Norm Ornstein has a great post on the AEI blog taking apart hypocrisy over the self-executing rule business:

Any veteran observer of Congress is used to the rampant hypocrisy over the use of parliamentary procedures that shifts totally from one side to the other as a majority moves to minority status, and vice versa. But I can’t recall a level of feigned indignation nearly as great as what we are seeing now from congressional Republicans and their acolytes at the Wall Street Journal, and on blogs, talk radio, and cable news. It reached a ridiculous level of misinformation and disinformation over the use of reconciliation, and now threatens to top that level over the projected use of a self-executing rule by House Speaker Nancy Pelosi. In the last Congress that Republicans controlled, from 2005 to 2006, Rules Committee Chairman David Dreier used the self-executing rule more than 35 times, and was no stranger to the concept of “deem and pass.” That strategy, then decried by the House Democrats who are now using it, and now being called unconstitutional by WSJ editorialists, was defended by House Republicans in court (and upheld).
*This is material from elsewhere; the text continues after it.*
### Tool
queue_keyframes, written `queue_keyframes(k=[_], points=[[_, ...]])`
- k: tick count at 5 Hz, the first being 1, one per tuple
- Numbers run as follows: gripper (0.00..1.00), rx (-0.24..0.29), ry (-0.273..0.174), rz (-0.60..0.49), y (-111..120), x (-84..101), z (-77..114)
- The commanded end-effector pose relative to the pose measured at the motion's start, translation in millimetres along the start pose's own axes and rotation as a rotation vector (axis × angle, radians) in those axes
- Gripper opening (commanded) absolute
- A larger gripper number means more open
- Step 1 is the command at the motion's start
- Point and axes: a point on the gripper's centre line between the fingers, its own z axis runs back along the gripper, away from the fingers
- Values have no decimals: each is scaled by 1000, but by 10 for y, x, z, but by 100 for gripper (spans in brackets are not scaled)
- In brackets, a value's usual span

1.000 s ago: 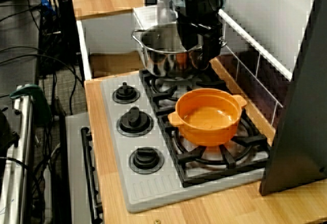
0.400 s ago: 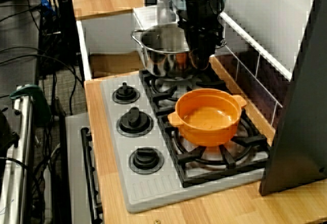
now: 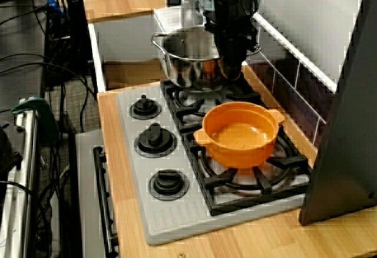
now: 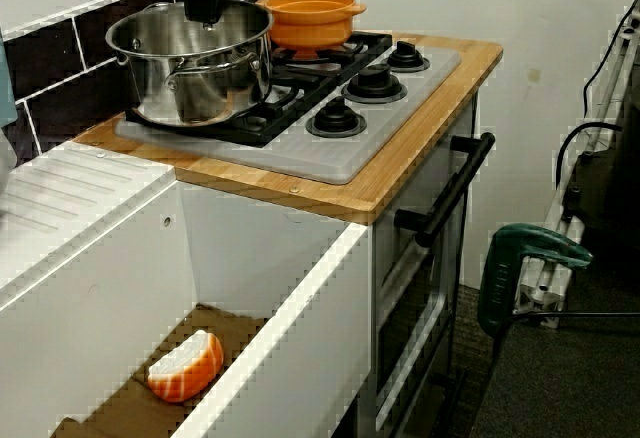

Dreier used it for a $40 billion deficit reduction package so that his fellow GOPers could avoid an embarrassing vote on immigration.

I don’t like self-executing rules by either party—I prefer the “regular order”—so I am not going to say this is a great idea by the Democrats. But even so—is there no shame anymore?

This particular procedural gambit strikes me as pretty silly, but I don’t actually see any reason for normal people to have any preferences about the “regular order” or not. Meanwhile, a plurality of voters now say it would be better to pass the bill.